L’on a toujours reproché aux pays africains de ne pas agir de façon concertée lors des négociations internationales. Est-ce que les pays africains réussissent à parler d’une même voix ?
Les pays d’Afrique en général ne sont pas solidaires dans les décisions qui sont prises. En Afrique centrale, on peut se retrouver avec le Gabon qui soutient une position que ne partage pas le Cameroun. C’est malheureusement une faiblesse au niveau international. On a beaucoup travaillé à ce que les pays comprennent qu’on partage le même espace et qu’on est potentiellement sujet aux mêmes risques et menaces.
Suite à cela, on a eu la sollicitation du secrétariat de la CITES pour les appuyer dans l’organisation de l’atelier régional sur les avis de commerce non préjudiciable et les avis d’acquisition légale, tenu du 2 au 6 septembre 2024 à Douala (Cameroun). Pour cet atelier sur le bois de rose africain, l’ATIBT a préparé tous les éléments logistiques et techniques de la réunion. Nous avons participé en décembre 2023 à Nairobi au Kenya à l’atelier international des spécialistes sur les ACNP.
Au cours de cet atelier, on a par exemple travaillé sur le module 10 qui décrit et propose des outils pour la rédaction avis de commerce non préjudiciable pour les arbres. Au cours de l’atelier de Douala, il était question d’expliquer le contenu du module 10 et de faire une analyse sur l’ensemble des ACNP produits par les pays d’Afrique de l’Ouest (Ghana, Sierra Leone et Liberia) pour voir la cohérence entre ces ACNP et le module 10. Nous avons également proposé des analyses sur le lien qu’il peut y avoir entre l’Union internationale pour la conservation de la nature (IUCN) et la CITES, parce que généralement c’est l’IUCN qui alerte sur les menaces qu’encourt une espèce commerciale. Une fois que c’est fait, la CITES prend le relais pour définir le cadre dans lequel cette espèce peut ou va être exploitée.
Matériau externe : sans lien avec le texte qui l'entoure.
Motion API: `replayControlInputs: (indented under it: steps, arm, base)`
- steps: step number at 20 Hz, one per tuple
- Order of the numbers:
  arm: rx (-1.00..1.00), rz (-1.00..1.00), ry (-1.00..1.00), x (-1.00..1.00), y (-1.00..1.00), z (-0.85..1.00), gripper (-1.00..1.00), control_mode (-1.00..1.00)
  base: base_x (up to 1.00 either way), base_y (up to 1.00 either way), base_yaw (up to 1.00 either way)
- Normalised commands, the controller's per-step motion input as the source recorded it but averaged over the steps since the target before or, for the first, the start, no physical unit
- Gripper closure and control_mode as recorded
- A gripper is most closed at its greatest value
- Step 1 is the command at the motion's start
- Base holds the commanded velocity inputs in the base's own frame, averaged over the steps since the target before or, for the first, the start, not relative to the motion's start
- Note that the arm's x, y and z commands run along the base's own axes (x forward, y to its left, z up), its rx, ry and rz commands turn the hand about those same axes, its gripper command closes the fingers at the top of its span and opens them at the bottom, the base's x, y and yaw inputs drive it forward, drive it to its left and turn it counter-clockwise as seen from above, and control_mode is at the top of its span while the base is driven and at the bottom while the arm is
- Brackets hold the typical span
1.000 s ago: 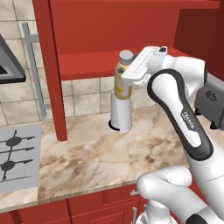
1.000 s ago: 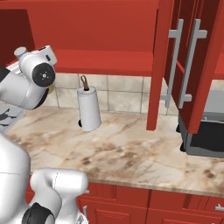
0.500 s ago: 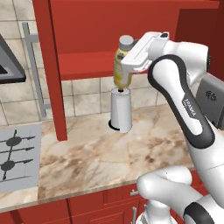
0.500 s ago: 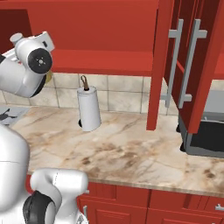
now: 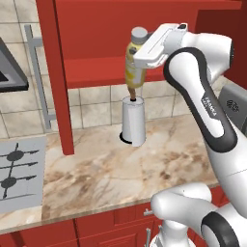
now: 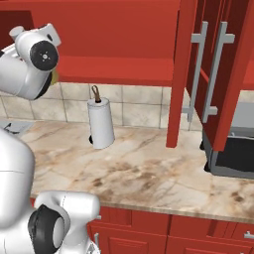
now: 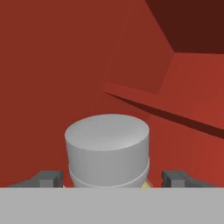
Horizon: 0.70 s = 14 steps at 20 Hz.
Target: Sort all alcoholic drinks to one cabinet, and non-alcoholic drinks to the other.
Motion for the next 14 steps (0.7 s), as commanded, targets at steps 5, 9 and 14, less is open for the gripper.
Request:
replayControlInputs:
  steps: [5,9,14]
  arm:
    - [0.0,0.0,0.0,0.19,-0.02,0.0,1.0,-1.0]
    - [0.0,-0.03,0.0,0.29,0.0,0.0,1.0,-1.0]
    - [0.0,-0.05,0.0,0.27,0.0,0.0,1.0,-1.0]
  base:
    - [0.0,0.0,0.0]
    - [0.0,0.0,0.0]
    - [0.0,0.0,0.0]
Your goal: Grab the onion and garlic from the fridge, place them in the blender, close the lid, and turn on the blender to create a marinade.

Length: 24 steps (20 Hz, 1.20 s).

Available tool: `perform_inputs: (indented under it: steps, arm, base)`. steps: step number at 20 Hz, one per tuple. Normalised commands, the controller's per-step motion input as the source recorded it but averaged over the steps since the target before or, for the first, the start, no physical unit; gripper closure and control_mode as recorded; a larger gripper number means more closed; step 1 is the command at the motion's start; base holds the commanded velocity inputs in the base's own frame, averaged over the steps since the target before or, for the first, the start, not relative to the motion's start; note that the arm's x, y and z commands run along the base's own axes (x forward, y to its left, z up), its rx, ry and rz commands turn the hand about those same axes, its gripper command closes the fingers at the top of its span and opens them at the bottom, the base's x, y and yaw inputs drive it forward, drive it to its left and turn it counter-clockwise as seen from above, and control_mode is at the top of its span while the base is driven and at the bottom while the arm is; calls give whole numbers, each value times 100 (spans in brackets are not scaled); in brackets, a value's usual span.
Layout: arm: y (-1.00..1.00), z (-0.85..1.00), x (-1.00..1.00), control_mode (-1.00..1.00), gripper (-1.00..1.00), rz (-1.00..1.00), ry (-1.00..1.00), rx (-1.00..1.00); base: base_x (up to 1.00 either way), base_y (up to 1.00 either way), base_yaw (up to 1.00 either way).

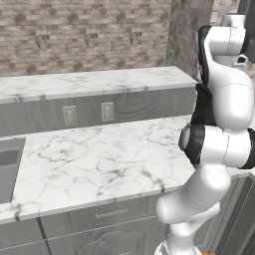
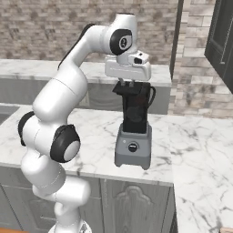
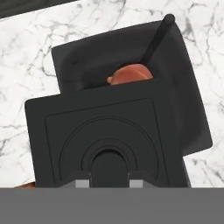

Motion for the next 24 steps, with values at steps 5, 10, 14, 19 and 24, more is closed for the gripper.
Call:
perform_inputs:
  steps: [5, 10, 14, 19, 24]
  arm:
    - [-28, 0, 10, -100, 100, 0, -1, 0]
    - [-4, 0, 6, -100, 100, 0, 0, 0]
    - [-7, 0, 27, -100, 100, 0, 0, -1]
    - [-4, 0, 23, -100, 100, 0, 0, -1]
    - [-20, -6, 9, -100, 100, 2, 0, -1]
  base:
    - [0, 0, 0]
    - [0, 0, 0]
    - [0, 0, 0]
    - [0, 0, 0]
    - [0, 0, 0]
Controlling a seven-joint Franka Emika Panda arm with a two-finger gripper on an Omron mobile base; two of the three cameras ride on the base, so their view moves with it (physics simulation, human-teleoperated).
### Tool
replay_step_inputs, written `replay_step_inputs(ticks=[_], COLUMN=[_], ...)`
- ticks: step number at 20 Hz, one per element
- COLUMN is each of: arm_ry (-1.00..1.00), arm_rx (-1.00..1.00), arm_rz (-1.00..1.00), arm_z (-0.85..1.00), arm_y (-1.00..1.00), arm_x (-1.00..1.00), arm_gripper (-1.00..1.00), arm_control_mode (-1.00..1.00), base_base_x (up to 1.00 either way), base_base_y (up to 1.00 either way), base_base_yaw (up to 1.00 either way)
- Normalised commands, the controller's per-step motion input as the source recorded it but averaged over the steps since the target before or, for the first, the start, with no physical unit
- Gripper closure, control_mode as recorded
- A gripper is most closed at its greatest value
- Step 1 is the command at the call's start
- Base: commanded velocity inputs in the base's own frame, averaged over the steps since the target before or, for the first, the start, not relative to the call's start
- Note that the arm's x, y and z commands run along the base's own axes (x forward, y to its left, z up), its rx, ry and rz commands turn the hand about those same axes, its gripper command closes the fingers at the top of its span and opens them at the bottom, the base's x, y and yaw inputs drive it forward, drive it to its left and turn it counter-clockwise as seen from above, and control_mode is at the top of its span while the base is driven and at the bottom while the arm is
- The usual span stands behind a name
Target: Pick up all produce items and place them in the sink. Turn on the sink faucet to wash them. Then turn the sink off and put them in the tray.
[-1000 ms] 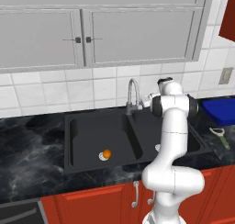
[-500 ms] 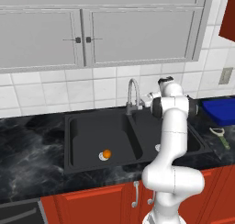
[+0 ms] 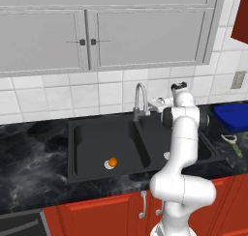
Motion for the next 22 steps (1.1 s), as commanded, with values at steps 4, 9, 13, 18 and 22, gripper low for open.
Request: replay_step_inputs(ticks=[4, 9, 13, 18, 22], arm_ry=[-0.06, -0.07, -0.06, -0.04, -0.05], arm_rx=[0.01, 0.0, 0.0, 0.0, 0.0], arm_rz=[0.0, 0.0, 0.0, -0.08, -0.17], arm_z=[0.0, 0.0, 0.0, 0.0, 0.01], arm_y=[0.06, 0.13, 0.11, 0.01, -0.03], arm_x=[0.22, 0.37, 0.49, 0.49, 0.12], arm_gripper=[-1.0, -1.0, -1.0, -1.0, -1.0], arm_control_mode=[-1.0, -1.0, -1.0, -1.0, -1.0], base_base_x=[0.0, 0.0, 0.0, 0.0, 0.0], base_base_y=[0.0, 0.0, 0.0, 0.0, 0.0], base_base_yaw=[0.0, 0.0, 0.0, 0.0, 0.0])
C’est cet ensemble d’actions qui entraîne un rayonnement de l’ATIBT et notamment de son programme CITES au niveau de l’Afrique centrale.
A l’issue de la réunion de Nairobi, est-ce qu’on a eu une idée des ACNP qui ont été délivrées ?
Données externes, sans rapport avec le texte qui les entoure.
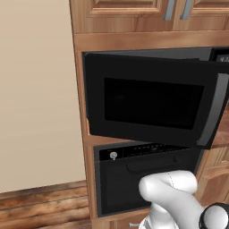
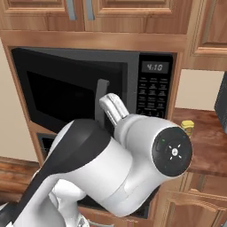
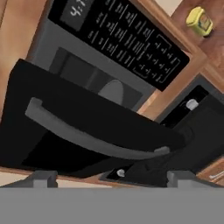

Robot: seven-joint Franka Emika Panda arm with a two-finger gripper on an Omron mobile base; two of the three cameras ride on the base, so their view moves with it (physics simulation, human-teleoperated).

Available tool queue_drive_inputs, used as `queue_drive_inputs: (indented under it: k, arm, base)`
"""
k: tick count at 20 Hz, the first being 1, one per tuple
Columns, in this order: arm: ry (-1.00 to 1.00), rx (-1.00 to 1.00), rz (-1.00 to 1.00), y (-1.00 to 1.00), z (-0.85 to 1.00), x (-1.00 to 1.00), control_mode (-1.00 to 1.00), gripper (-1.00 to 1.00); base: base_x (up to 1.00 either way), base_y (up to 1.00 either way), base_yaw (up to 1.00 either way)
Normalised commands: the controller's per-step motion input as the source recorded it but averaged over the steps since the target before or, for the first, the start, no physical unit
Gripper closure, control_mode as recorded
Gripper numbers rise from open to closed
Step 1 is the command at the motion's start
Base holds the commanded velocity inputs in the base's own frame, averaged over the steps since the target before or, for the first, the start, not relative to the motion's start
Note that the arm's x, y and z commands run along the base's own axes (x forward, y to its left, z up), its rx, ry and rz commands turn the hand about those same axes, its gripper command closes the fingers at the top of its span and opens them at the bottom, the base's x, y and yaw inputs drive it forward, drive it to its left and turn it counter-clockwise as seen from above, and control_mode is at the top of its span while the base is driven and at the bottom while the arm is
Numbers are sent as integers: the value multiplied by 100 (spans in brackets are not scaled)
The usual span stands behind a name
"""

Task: Open the microwave door.

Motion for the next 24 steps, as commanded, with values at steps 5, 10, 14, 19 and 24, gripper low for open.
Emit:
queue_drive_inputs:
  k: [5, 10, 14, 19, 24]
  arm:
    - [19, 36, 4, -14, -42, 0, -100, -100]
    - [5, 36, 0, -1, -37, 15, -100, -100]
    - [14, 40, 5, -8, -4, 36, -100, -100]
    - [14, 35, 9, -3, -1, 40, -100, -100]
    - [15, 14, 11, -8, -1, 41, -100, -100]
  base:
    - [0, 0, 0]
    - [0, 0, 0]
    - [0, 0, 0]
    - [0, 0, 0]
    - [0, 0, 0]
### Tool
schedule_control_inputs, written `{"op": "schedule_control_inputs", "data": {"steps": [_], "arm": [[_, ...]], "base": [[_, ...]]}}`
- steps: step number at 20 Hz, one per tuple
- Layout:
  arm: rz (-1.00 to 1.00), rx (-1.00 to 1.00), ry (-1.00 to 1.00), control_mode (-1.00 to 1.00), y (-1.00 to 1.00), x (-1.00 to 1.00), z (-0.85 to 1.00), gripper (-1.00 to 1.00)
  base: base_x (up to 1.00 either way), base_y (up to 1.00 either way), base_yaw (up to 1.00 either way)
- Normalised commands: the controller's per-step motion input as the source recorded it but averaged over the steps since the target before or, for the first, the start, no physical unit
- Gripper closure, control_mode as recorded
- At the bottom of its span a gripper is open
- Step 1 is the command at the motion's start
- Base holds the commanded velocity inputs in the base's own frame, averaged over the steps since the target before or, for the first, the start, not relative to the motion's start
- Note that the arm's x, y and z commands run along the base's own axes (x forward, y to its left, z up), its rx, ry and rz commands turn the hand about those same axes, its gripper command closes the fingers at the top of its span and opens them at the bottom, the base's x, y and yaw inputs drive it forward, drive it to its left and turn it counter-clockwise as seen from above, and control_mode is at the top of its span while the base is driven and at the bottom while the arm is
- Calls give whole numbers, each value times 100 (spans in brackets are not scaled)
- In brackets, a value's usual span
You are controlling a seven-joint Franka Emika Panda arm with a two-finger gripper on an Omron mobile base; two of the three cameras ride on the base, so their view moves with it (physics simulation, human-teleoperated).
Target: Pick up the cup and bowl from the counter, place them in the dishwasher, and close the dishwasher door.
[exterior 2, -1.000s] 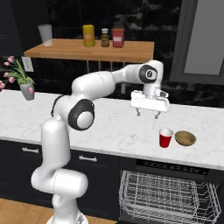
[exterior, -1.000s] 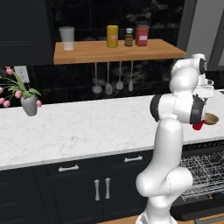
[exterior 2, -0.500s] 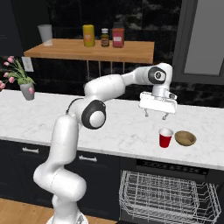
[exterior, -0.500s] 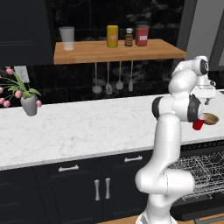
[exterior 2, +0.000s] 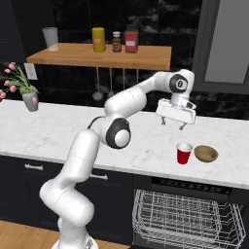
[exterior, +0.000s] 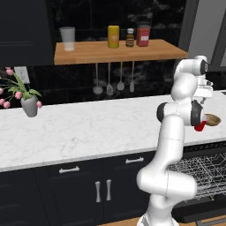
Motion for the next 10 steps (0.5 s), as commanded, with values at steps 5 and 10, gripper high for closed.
{"op": "schedule_control_inputs", "data": {"steps": [5,10], "arm": [[-6,-1,-11,-100,0,-14,0,-100],[0,0,-25,-100,1,-20,0,-100]], "base": [[0,0,0],[0,0,0]]}}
L’objectif de la réunion de Nairobi n’était pas directement de valider les ACNP. C’était de travailler à une approche méthodologique sur la manière de rédiger les ACNP. Il y avait 12 modules, dont celui portant sur la rédaction d’un ACNP pour les poissons, les éléphants, les concombres de mer, etc. Mais c’est le module sur les arbres qui nous concernait, avec en ligne de mire les critères que le secrétariat va utiliser pour valider ou non les futurs ACNP. Il faut indiquer que l’ATIBT via sa task force CITES a accompagné les pays qui le sollicitaient dans la révision des ACNP avant qu’ils n’envoient au secrétariat.
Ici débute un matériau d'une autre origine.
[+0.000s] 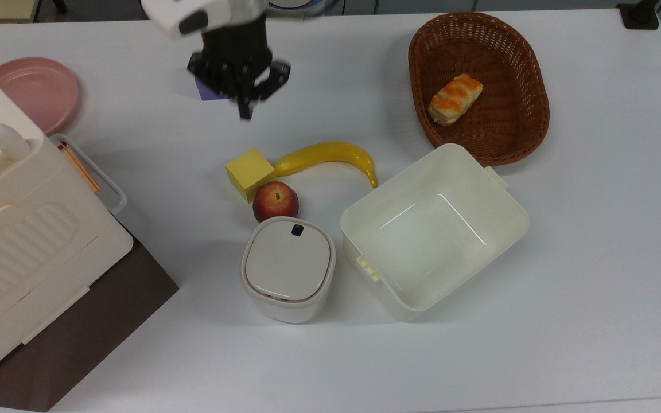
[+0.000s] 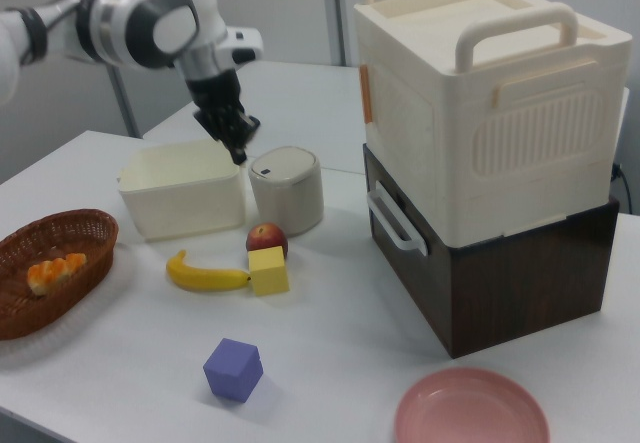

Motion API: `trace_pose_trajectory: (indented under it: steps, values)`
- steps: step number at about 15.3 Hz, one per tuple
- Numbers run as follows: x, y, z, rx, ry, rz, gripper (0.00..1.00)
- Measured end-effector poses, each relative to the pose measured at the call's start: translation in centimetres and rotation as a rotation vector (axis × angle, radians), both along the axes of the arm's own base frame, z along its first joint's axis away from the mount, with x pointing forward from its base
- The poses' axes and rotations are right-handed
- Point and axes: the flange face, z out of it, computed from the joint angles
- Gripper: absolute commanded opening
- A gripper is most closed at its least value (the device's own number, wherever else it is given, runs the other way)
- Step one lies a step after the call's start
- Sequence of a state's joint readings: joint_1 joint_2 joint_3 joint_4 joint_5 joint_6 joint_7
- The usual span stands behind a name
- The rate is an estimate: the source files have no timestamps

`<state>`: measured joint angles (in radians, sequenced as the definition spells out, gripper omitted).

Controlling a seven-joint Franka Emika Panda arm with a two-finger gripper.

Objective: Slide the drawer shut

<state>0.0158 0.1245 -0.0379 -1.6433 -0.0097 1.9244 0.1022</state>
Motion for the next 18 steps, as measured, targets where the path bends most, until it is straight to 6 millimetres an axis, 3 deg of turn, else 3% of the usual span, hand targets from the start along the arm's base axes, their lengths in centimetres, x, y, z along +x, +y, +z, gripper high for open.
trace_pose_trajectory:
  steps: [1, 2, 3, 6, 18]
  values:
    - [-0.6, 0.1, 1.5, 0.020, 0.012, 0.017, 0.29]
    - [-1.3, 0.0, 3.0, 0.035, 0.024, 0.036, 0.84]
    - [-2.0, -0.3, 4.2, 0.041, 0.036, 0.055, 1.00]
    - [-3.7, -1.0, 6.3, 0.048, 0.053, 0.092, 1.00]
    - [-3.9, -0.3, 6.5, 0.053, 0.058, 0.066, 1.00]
C’est fort de cette expérience qu’on a pu préparer les éléments qui nous permettent de voir comment garantir qu’un ACNP sera accepté ou pas. Mais, il faut relever que les producteurs en Afrique centrale rencontrent un problème. Quand on a un quota qui est publié, c’est la première étape du travail qui est fait. A ce moment, le pays doit délivrer les permis d’exportation. Ces pays d’exportation autorisent la marchandise à sortir, sauf qu’ils sont soumis à la demande d’un permis d’importation vers l’Union européenne.
C’est à ce niveau que ça bloque car, comme l’article 14 de la CITES prévoit des mesures domestiques, l’Union européenne a une batterie de mesures domestiques qui font que parfois un lot peut être exporté du Cameroun, arriver au port d’Anvers en Belgique ou au port de la Rochelle en France, et ne malheureusement pas entrer parce qu’il y a une mesure domestique qui n’a pas été satisfaite. Pourtant, ces mesures n’existent pas au niveau du Cameroun.